Yorkshire Building Society (YBS) says it grew both its mortgage and retail savings balances by £2bn and £2.6bn respectively in the six months to June, despite gross mortgage lending in the UK being down 12% year-on-year.

Publishing its 2024 half-yearly financial report today, YBS adds its statutory profit before tax for the period was £158.1m (2023 H1: £180.6m), while 290,000 savings accounts were opened (2023 H1: 320,000).

Savings balances increased to £50.3bn (2023: £47.7bn) and the building society provided 23,000 new residential mortgages (2023 H1: 21,000), with one in three new mortgages provided to a first-time buyer. Mortgage balances increased to £48.8bn (2023: £46.8bn).

Susan Allen, chief executive, said: “We have continued to offer above-market average savings rates, launched new, innovative products to help first-time buyers and delivered a solid financial performance.

“Both 2022 and 2023 represented periods where profits made by the society were higher than historical levels.

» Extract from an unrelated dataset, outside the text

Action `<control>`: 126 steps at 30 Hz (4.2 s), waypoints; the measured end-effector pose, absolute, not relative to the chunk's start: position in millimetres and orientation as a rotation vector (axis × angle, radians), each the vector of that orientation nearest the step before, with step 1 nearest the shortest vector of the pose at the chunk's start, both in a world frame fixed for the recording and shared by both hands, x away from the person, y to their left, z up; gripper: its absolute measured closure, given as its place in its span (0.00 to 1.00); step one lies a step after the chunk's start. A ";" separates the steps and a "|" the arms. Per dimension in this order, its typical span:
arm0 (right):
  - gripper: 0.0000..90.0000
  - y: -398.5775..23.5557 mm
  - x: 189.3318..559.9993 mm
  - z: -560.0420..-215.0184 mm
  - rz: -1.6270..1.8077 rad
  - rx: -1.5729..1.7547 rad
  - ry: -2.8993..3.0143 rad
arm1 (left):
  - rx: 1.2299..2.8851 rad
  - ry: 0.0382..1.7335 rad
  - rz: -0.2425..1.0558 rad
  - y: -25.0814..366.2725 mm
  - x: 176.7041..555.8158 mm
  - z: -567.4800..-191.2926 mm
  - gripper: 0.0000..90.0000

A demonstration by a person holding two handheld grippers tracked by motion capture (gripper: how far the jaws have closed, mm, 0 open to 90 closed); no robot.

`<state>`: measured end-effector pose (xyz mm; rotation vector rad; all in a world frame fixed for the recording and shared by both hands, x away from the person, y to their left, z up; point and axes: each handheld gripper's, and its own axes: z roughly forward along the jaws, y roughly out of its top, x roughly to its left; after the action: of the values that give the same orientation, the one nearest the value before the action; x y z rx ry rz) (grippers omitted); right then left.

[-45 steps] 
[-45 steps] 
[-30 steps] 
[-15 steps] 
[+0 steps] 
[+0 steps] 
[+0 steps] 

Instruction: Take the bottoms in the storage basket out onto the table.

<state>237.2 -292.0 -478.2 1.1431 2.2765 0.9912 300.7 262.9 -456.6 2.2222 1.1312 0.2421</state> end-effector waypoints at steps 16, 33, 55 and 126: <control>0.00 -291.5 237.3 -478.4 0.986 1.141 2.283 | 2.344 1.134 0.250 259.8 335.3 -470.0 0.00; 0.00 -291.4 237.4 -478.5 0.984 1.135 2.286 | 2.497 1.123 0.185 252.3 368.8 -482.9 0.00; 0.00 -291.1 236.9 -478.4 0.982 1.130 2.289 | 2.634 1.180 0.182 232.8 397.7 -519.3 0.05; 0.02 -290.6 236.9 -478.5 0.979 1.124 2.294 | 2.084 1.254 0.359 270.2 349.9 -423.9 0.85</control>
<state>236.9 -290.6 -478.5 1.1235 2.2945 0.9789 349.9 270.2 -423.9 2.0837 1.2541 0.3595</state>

“An anticipated reduction in income due to mortgage and savings margin compression, and the absence of further changes to Bank Rate, led to H1 2024 profitability returning to more normalised levels.

“Mortgage and savings margins stabilised over this reporting period, and core profits increased between quarter one and quarter two.

“We expect this trend to continue into the second half of the year. The society is well-positioned for the prospect of reducing interest rates.”

YBS notes the level of demand in the mortgages market has been stronger than expected in 2024 so far, and house prices have proven more resilient than some previous expectations.

And commenting on its savings offering, YBS says that so far during 2024 it has delivered savings rates which were on average 0.91 percentage points higher than the market average.

The building society stresses that it holds levels of capital and liquidity that comfortably exceed regulatory minimums.

It says continued profitability will aid its resilience and provide extra options to weather uncertainties that future periods may bring.